*Problem*. Read the material below and count the lines holding the string "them". Give that count with nothing added.
*** Block opens ***
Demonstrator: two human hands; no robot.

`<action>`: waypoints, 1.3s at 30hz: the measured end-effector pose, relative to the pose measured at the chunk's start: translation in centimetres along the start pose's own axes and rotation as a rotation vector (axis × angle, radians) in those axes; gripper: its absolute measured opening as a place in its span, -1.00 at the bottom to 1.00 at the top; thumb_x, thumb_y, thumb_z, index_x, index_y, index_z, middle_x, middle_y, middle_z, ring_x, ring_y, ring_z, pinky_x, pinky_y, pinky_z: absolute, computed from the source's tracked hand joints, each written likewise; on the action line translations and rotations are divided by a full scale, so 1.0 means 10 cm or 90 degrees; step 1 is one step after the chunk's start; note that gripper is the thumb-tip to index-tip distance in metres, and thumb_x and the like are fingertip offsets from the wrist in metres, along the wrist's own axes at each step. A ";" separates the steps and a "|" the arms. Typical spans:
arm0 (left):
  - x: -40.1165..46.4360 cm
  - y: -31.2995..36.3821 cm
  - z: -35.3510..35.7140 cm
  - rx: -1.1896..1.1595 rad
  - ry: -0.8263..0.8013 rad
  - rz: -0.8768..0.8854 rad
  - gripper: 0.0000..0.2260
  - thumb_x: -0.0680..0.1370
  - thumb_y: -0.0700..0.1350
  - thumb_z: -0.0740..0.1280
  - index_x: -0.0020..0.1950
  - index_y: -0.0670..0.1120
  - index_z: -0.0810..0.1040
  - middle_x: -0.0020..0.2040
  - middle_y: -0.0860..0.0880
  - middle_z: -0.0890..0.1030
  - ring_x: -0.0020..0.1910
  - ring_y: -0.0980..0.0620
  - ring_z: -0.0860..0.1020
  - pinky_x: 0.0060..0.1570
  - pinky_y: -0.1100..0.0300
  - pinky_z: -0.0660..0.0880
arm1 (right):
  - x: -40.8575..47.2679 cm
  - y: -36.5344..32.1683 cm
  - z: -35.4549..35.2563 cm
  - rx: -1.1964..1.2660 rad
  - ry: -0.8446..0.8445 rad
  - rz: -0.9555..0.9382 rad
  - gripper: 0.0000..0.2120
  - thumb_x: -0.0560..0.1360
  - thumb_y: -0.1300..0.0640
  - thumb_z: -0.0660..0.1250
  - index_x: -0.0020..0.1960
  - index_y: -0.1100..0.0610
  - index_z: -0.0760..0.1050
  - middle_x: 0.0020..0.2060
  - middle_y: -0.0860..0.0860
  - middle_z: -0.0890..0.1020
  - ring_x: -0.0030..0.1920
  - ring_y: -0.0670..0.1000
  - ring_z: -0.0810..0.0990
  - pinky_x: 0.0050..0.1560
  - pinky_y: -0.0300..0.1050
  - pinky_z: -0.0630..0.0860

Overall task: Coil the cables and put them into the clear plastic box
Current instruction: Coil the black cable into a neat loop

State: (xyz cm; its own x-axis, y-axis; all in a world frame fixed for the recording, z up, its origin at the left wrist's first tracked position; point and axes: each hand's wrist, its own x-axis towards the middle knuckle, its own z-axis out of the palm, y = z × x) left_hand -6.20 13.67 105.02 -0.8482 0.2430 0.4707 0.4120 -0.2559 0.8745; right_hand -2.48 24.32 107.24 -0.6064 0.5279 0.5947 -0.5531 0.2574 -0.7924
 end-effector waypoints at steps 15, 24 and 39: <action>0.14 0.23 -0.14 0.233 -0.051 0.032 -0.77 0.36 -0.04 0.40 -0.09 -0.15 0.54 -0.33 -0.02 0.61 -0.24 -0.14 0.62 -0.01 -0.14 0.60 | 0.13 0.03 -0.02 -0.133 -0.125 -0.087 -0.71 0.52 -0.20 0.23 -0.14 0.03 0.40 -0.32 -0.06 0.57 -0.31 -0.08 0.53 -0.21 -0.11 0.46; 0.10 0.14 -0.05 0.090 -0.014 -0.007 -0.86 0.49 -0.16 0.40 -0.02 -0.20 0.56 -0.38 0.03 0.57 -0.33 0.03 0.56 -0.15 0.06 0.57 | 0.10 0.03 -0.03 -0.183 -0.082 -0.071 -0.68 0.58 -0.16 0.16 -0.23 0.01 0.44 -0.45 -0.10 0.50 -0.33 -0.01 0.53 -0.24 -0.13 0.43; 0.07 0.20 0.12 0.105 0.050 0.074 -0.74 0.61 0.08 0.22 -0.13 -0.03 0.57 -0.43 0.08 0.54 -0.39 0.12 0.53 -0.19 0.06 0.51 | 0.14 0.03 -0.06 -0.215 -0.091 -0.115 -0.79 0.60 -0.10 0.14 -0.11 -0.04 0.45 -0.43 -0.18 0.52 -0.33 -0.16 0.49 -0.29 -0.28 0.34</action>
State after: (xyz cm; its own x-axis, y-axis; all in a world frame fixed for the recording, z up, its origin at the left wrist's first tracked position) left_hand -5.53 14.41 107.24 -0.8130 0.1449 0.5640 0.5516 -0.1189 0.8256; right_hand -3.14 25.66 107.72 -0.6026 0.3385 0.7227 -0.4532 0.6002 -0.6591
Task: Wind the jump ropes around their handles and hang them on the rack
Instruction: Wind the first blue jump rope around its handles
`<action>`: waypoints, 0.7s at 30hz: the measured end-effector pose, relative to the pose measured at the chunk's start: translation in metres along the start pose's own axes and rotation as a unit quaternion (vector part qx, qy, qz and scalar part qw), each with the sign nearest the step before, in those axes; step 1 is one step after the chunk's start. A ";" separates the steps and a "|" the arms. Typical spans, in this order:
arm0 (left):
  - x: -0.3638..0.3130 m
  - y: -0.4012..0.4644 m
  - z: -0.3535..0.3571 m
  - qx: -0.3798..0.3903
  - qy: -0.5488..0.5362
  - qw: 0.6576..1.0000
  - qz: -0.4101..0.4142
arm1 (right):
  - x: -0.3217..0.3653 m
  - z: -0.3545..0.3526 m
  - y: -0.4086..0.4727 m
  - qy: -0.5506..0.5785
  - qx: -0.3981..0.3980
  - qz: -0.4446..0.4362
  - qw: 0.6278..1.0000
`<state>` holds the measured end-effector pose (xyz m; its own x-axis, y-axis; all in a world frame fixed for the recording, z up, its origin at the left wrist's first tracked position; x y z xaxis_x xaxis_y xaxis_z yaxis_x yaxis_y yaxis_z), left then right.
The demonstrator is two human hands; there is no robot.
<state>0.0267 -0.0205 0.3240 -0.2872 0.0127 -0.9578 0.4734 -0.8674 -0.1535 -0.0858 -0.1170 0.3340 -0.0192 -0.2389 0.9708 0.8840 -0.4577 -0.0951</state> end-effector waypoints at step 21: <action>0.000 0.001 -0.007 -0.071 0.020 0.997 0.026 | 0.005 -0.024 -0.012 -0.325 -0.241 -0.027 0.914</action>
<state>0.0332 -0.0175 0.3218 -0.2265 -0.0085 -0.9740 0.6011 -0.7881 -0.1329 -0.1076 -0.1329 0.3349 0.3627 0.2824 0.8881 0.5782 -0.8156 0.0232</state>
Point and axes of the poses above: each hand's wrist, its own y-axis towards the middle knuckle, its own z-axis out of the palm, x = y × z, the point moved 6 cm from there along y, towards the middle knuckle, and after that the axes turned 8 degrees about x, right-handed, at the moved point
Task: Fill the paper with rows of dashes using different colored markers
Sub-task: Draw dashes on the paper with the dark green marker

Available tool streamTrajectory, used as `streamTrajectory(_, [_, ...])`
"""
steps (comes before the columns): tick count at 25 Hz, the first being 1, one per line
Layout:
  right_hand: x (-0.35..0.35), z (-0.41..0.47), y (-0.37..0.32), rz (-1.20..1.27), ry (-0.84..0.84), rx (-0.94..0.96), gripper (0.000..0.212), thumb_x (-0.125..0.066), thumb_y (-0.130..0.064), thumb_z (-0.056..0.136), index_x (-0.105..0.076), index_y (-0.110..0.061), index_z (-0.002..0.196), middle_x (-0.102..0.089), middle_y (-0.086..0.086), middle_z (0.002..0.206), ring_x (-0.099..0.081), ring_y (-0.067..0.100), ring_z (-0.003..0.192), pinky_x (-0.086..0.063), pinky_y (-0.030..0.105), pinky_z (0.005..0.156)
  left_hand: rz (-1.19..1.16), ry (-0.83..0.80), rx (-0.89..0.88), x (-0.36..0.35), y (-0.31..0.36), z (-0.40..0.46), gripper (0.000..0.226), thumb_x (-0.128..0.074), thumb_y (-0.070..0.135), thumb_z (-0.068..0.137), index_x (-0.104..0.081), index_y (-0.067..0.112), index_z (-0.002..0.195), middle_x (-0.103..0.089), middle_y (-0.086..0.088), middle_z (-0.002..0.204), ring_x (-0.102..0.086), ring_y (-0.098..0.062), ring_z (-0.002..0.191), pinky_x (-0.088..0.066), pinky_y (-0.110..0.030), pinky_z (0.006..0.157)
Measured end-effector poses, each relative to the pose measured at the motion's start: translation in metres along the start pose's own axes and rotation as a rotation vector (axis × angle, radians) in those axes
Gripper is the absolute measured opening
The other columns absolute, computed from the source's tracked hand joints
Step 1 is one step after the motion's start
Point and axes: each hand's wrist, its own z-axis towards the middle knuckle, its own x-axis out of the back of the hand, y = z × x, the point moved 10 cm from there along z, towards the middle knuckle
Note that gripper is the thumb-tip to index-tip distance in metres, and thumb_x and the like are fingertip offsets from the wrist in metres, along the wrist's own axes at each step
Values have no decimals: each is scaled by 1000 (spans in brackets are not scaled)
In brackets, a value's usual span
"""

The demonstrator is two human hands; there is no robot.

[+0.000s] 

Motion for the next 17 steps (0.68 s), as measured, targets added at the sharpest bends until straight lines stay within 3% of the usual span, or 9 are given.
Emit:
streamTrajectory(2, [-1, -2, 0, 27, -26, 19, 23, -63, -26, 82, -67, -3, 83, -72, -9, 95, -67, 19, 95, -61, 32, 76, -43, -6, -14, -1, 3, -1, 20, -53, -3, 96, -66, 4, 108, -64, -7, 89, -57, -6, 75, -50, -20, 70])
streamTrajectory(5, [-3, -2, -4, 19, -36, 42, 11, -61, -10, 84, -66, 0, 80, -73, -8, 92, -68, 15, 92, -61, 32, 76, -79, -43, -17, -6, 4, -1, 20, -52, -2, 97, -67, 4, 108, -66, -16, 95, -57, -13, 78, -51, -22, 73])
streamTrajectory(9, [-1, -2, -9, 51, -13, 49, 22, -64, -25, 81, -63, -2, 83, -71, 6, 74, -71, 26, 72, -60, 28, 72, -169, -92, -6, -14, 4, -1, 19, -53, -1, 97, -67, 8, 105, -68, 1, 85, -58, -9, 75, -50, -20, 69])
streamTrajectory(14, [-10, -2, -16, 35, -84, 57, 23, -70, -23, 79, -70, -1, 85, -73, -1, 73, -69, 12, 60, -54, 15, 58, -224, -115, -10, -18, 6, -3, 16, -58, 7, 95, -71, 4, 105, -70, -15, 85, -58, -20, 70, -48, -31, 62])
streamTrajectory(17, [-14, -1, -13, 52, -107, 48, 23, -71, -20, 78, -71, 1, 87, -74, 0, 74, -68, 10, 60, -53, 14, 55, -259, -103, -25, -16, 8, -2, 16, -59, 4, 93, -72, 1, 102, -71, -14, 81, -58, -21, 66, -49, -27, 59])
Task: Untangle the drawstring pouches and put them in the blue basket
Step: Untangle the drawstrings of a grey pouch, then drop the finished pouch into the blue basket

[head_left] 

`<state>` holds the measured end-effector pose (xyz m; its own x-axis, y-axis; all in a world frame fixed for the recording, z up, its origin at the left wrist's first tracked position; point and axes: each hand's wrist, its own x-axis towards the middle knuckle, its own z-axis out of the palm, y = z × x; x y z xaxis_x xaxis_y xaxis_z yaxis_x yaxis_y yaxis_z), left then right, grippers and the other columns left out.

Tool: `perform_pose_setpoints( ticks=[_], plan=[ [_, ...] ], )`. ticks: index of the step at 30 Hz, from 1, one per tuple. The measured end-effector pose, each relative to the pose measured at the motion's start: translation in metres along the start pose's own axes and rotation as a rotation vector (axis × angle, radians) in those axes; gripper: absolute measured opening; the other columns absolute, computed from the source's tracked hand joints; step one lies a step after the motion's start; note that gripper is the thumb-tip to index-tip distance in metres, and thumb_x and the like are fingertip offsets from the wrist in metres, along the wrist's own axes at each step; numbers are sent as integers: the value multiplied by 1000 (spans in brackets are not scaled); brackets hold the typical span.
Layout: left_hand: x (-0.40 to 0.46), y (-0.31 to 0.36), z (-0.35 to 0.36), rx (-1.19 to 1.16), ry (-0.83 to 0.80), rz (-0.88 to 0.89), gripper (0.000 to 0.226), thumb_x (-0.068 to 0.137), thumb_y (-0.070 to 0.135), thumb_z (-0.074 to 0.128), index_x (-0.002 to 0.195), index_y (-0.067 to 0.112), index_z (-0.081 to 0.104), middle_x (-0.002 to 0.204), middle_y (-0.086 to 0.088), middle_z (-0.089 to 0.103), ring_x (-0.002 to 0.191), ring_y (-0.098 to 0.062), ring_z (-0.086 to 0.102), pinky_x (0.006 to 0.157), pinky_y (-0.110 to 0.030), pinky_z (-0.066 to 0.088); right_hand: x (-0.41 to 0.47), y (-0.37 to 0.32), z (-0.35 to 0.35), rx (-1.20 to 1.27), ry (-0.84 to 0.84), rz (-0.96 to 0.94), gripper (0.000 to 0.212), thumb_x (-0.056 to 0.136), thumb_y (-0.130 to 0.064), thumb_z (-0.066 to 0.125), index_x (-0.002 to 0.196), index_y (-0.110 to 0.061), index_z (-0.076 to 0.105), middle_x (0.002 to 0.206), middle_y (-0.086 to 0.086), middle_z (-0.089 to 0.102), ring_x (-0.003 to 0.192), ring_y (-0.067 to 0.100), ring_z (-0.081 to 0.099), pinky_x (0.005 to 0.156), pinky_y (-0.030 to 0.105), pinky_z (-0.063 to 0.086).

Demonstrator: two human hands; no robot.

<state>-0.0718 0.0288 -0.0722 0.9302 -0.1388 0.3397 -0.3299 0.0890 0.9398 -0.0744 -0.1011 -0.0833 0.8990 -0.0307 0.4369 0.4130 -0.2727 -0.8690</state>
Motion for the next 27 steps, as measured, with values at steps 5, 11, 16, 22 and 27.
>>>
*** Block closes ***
*Your response*. 3